Для  целей интерпретации проведенный нами анализ, может быть, отчасти избыточен, но все же он позволил уточнить семантическую структуру текста. Ее низший, изобразительный уровень представляется нам самодостаточным, способным доставить читателю эстетическое наслаждение благодаря богатству чувственных ассоциаций, полноте жизненных проявлений того мира, который создан поэтом. Но этот уровень является еще и носителем  по крайней мере двух  смысловых уровней.

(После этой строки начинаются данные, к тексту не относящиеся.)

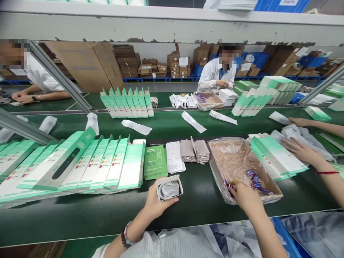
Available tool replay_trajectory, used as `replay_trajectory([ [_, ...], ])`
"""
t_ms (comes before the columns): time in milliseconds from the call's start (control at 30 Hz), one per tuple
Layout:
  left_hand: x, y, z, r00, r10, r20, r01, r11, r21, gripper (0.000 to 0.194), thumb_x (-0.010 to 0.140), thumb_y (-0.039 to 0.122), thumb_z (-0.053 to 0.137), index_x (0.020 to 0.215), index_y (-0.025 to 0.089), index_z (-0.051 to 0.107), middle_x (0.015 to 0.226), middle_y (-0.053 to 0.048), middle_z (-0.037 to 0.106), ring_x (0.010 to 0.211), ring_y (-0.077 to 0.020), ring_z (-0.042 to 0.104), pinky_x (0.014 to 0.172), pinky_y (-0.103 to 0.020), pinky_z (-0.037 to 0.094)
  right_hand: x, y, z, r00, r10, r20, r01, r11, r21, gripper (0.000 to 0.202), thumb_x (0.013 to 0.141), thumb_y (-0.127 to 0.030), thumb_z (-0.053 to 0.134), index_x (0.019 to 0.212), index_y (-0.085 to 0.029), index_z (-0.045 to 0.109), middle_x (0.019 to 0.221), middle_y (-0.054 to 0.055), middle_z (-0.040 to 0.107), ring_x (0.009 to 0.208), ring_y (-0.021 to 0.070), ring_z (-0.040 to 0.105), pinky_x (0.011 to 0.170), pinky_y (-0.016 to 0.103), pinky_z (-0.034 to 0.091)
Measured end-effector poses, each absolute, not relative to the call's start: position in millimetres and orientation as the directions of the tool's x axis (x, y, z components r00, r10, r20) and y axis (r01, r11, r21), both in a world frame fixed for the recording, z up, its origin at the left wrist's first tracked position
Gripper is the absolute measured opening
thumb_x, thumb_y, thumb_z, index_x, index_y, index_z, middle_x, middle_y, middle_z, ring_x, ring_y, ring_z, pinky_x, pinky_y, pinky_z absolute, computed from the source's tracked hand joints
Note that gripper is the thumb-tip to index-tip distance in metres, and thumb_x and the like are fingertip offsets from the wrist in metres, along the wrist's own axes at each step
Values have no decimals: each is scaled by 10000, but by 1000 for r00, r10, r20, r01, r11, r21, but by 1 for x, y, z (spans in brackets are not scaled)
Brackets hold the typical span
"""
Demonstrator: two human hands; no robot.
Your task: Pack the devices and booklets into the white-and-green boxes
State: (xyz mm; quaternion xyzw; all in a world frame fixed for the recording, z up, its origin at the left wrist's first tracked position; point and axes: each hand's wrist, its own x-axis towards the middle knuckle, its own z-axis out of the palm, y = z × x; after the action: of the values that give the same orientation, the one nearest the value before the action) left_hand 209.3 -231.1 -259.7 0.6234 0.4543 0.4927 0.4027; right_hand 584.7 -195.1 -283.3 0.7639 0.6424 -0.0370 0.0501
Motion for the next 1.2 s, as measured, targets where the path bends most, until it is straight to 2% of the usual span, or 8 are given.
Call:
replay_trajectory([
  [333, 209, -233, -261, 118, 962, 247, 177, -265, 948, 583, 665, 325, 838, 1181, 223, 587, 1089, -64, 705, 969, -262, 681, 844, -373, 545, 574, -171, -286, 114, 993, -24, 994, -114, 7, 195, 877, -309, 486, 845, -163, 611, 747, 132, 695, 719, 283, 678, 640, 351, 454],
  [500, 209, -233, -263, 115, 965, 236, 161, -252, 954, 608, 652, 292, 848, 1198, 236, 584, 1123, -61, 693, 990, -259, 669, 889, -393, 526, 558, -172, -259, 115, 909, 401, 991, -79, -106, 407, 941, -440, 410, 928, -109, 648, 909, 193, 683, 868, 322, 664, 727, 388, 494],
  [567, 209, -233, -263, 115, 966, 234, 162, -250, 955, 613, 649, 287, 851, 1197, 241, 579, 1124, -57, 691, 993, -258, 666, 882, -387, 523, 539, -179, -243, 122, 813, 569, 978, 0, -210, 455, 933, -500, 447, 961, -106, 672, 898, 172, 688, 845, 311, 667, 735, 392, 509],
  [700, 210, -233, -262, 124, 962, 243, 148, -260, 954, 607, 655, 270, 850, 1193, 240, 571, 1128, -50, 689, 1008, -249, 664, 875, -359, 519, 477, -208, -212, 230, 747, 624, 814, 204, -544, 328, 864, -465, 640, 1025, -185, 693, 881, 70, 710, 759, 236, 671, 761, 374, 537],
  [833, 211, -233, -260, 132, 954, 269, 136, -286, 948, 580, 675, 310, 838, 1183, 223, 571, 1109, -56, 694, 976, -237, 673, 860, -338, 519, 405, -234, -192, -120, 673, 730, 619, 626, -475, 162, 845, -219, 697, 1004, -243, 681, 908, 42, 719, 852, 229, 657, 789, 387, 535],
  [967, 209, -232, -261, 150, 961, 234, 113, -252, 961, 575, 720, 362, 814, 1208, 220, 545, 1119, -68, 691, 966, -232, 680, 830, -324, 522, 375, -234, -197, -370, 601, 709, 493, 773, -398, 343, 857, -96, 630, 1151, -272, 635, 1062, 54, 705, 1034, 253, 610, 899, 450, 516],
  [1100, 206, -233, -260, 188, 943, 275, 28, -285, 958, 753, 636, 546, 833, 1243, 220, 530, 1189, -91, 647, 1077, -280, 633, 936, -384, 489, 380, -233, -216, -15, 794, 608, 476, 540, -694, 464, 857, -201, 659, 1294, -279, 522, 1252, 95, 569, 1200, 275, 539, 1030, 492, 455],
  [1200, 202, -238, -252, 186, 909, 372, -146, -349, 926, 832, 731, 780, 552, 1324, 201, 480, 1331, -134, 527, 1245, -328, 510, 1078, -467, 390, 377, -235, -227, -63, 945, 322, 199, 328, -923, 432, 935, -334, 559, 1355, -294, 465, 1398, 98, 488, 1330, 275, 453, 1121, 512, 370],
])
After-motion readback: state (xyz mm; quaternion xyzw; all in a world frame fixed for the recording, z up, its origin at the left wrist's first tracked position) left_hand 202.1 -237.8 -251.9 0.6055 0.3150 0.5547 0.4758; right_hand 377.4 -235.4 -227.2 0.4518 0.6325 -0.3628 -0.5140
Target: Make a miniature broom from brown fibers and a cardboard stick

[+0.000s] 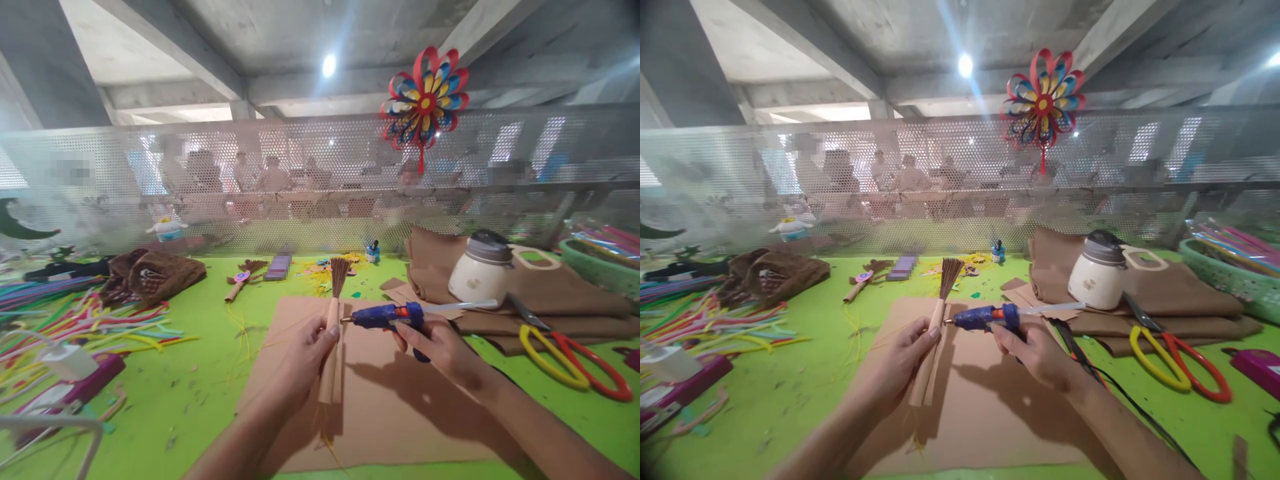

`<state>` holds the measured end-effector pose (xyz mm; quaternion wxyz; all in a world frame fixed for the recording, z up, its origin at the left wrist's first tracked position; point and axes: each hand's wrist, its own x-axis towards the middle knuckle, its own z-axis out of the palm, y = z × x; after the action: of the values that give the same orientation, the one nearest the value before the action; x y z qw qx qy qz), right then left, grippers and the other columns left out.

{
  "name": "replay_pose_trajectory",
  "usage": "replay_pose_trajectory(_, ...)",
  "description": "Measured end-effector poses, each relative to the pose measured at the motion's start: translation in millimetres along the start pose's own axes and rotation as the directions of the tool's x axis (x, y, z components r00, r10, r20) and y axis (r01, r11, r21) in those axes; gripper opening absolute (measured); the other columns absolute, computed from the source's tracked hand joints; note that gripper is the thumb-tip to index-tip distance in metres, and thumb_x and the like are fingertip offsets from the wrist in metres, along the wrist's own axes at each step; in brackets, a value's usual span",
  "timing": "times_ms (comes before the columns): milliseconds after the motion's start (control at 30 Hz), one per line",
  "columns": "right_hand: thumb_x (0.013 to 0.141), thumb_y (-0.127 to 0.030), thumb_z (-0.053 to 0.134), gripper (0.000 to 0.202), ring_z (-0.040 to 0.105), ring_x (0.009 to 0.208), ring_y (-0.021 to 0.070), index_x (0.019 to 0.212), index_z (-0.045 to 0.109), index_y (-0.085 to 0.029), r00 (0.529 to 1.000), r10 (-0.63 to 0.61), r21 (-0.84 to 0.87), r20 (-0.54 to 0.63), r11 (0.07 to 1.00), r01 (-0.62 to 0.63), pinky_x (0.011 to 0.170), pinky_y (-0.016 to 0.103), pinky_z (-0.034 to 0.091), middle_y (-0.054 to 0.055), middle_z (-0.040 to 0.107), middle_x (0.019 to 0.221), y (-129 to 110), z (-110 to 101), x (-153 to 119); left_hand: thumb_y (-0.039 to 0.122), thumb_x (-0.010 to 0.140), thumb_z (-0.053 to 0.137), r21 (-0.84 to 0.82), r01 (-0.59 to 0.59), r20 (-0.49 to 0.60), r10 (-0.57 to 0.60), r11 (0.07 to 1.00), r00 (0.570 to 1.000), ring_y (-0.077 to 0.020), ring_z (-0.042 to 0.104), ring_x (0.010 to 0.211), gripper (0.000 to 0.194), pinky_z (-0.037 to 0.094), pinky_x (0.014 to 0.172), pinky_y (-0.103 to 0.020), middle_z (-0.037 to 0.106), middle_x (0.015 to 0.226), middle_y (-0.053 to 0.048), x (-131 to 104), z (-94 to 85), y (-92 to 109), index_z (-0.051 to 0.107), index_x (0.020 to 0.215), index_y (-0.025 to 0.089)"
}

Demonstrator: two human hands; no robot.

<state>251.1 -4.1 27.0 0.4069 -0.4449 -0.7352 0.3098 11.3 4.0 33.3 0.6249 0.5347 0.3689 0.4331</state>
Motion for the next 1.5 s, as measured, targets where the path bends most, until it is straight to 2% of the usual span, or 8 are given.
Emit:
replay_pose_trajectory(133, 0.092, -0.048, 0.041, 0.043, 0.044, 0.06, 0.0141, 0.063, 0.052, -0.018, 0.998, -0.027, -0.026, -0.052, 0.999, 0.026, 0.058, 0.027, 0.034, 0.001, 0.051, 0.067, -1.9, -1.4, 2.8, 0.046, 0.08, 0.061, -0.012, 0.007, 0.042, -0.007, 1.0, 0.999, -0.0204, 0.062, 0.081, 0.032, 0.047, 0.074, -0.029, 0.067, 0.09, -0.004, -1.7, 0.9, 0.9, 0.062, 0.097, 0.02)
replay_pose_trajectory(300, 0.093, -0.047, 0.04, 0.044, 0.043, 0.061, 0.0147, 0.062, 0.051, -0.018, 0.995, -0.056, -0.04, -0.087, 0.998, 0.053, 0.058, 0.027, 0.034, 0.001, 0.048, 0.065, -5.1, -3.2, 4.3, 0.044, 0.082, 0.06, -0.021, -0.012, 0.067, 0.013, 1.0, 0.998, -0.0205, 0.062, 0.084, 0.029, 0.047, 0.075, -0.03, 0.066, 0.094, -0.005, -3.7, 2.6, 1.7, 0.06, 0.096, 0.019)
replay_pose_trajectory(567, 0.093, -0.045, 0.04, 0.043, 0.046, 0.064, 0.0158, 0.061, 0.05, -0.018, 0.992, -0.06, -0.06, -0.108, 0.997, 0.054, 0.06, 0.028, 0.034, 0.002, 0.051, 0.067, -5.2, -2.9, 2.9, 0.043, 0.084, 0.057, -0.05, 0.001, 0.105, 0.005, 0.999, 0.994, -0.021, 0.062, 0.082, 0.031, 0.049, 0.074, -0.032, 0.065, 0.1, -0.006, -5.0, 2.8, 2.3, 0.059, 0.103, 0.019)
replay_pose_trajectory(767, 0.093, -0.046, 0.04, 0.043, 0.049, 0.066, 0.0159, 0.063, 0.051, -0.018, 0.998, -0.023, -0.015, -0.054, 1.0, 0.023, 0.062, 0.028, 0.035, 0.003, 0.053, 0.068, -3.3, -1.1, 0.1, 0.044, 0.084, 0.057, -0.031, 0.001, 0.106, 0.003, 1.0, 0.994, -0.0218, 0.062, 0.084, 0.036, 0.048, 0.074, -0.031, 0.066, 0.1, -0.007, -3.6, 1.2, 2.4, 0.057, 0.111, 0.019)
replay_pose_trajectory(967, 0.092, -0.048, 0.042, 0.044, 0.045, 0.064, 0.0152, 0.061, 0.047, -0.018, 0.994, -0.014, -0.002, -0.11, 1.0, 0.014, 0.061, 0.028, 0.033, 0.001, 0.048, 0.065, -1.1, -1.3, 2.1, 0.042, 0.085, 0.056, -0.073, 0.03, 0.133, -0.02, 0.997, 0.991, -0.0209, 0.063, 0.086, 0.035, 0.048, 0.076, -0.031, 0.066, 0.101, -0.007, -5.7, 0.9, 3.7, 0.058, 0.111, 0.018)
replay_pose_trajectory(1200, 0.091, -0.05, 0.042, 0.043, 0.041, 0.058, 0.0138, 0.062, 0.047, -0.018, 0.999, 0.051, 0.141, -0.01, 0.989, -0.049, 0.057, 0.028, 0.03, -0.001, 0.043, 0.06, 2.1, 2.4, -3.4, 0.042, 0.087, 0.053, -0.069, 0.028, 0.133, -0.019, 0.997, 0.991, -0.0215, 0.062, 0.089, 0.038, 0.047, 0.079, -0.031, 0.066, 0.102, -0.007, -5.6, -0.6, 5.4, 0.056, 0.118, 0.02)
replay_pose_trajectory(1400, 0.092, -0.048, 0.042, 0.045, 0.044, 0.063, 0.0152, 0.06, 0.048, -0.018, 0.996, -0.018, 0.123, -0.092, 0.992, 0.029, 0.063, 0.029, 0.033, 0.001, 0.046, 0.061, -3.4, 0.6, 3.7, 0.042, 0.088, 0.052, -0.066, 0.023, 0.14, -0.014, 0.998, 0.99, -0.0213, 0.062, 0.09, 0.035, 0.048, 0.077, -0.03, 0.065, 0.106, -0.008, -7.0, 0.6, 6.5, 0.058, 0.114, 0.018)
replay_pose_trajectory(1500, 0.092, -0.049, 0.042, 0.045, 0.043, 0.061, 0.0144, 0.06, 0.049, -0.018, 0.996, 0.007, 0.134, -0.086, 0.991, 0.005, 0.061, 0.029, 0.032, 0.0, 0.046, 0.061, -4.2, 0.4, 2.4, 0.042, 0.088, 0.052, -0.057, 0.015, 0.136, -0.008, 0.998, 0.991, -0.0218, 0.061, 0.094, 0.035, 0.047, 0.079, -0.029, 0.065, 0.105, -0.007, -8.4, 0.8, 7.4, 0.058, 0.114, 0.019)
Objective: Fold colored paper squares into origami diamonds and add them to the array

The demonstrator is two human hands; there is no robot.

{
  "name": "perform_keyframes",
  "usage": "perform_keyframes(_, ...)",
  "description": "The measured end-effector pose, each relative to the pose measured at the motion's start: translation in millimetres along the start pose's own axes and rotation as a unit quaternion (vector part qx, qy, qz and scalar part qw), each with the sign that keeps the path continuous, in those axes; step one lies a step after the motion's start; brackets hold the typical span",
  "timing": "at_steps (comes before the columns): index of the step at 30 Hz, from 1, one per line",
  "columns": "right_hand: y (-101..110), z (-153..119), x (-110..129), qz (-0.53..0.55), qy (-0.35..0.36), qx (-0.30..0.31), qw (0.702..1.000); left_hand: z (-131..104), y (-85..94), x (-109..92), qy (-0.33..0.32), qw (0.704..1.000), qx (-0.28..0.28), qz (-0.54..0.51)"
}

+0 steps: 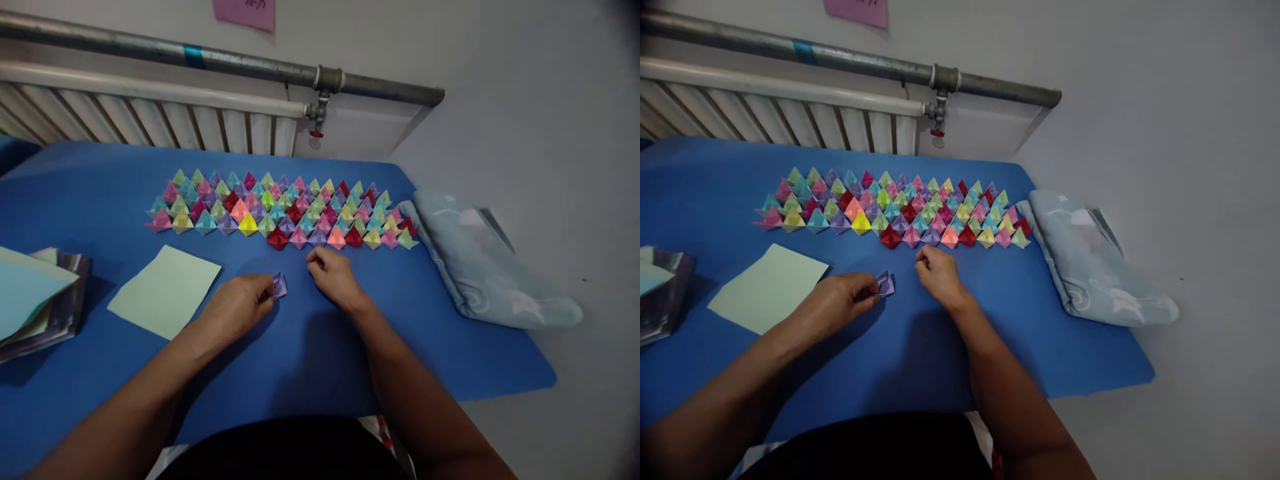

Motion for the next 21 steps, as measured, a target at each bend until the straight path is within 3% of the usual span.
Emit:
perform_keyframes(5, 0, 0, 0, -0.008, 0.005, -0.001, 1.000, 2, 12.6, 5, 0.005, 1.000, -0.022, 0.019)
perform_keyframes(9, -2, 1, 0, -0.025, 0.002, 0.009, 1.000, 8, 33.6, 21, 0.024, 0.989, -0.145, 0.025)
perform_keyframes(12, -4, 1, 0, -0.033, 0.002, 0.013, 0.999, 15, 38.9, 33, 0.041, 0.976, -0.208, 0.050)
perform_keyframes(21, -4, 1, -1, -0.036, 0.013, 0.012, 0.999, 39, 31.9, 44, 0.047, 0.973, -0.223, 0.036)
Point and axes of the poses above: each hand's wrist, its own z-axis towards the middle knuckle, its own y-axis out of the back of the hand, x = y × z, the point moved 5 cm from there along z, towards the middle knuckle, and after that the axes turned 4 degrees about -z, right-handed, at the moved point
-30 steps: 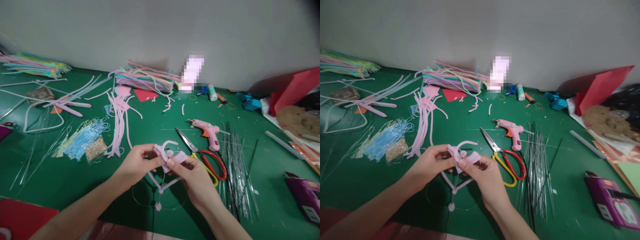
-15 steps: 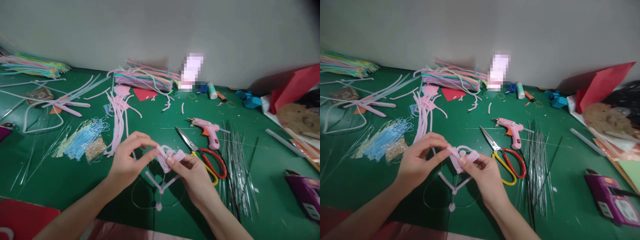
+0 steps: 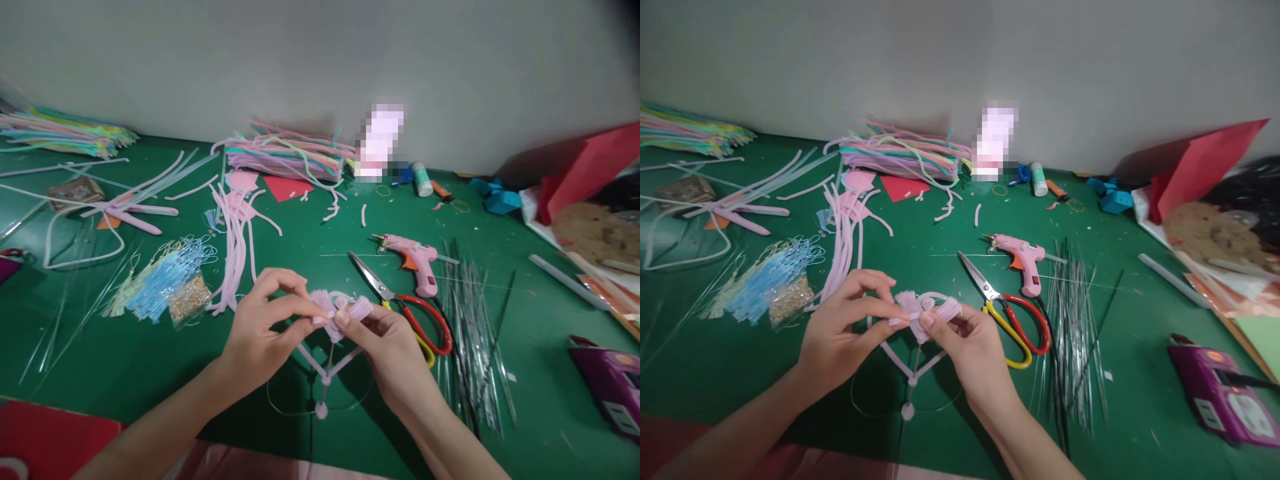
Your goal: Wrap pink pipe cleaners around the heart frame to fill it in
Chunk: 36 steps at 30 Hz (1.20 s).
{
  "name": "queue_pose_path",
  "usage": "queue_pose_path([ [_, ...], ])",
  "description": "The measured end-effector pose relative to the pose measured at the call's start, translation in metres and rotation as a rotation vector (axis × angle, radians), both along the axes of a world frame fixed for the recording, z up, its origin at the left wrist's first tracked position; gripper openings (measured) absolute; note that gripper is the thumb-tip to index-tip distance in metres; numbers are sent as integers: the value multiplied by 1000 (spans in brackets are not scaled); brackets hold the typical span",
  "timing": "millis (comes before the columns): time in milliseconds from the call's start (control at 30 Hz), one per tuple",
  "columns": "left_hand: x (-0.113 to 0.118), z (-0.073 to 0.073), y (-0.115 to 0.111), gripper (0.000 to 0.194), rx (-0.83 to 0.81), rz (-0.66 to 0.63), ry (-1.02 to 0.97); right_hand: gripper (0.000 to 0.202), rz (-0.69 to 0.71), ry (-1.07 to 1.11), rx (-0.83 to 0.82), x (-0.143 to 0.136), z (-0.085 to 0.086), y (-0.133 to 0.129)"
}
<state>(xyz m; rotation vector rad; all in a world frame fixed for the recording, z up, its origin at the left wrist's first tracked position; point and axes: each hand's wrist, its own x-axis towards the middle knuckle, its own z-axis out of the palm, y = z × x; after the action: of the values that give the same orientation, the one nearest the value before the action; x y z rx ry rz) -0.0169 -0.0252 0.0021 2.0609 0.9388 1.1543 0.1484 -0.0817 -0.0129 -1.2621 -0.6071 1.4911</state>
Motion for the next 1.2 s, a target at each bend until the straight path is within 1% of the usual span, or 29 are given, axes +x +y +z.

Первый из них назовем условно «место поэта, творческой личности, гения в ландшафте духовной жизни общества», второй – «отношения  духа и материи (плоти) на вершинах и в низинах духовной жизни»[19]

Столь многослойное содержание, по-видимому, присуще только текстам определенного типа, предназначенным для  воздействия не только эмоционального, но и  когнитивного характера.

Анализ позволяет сделать некоторые выводы  и  о лингвистическом   аспекте смысловой организации стихотворения.

В стихотворении А.С. Пушкина уровень организованности языковых средств  очень высок. Смысл текста  в значительной степени выражен развитием и взаимодействием лексико-семантических парадигм, каждая из которых развивается строго поступательно.

Главным лингвистическим способом смысловой компрессии является система пересечений парадигм  в многокомпонентной семантике лексем

  • стремнина (высота + возможность движения + вниз + опасность),
  • потоков (вода + движение), обвалов  (твердь + падение + вниз + опасность)

и подобных. Эта система пересечений организована таким образом, что один и тот же словесный ряд  может быть носителем  нескольких смысловых организаций, каждая из которых обладает внутренней структурой  и динамикой линейного развертывания.  Благодаря согласованному  развитию всех семантических парадигм актуализация сразу нескольких смысловых компонентов одной лексемы приводит не к фреймовому переключению, а  к достижению объемности, многогранности образа, органичная целостность которого не нарушается, а лишь укрепляется этой многогранностью. Более того, достигается гармоничная целостность развития всей картины.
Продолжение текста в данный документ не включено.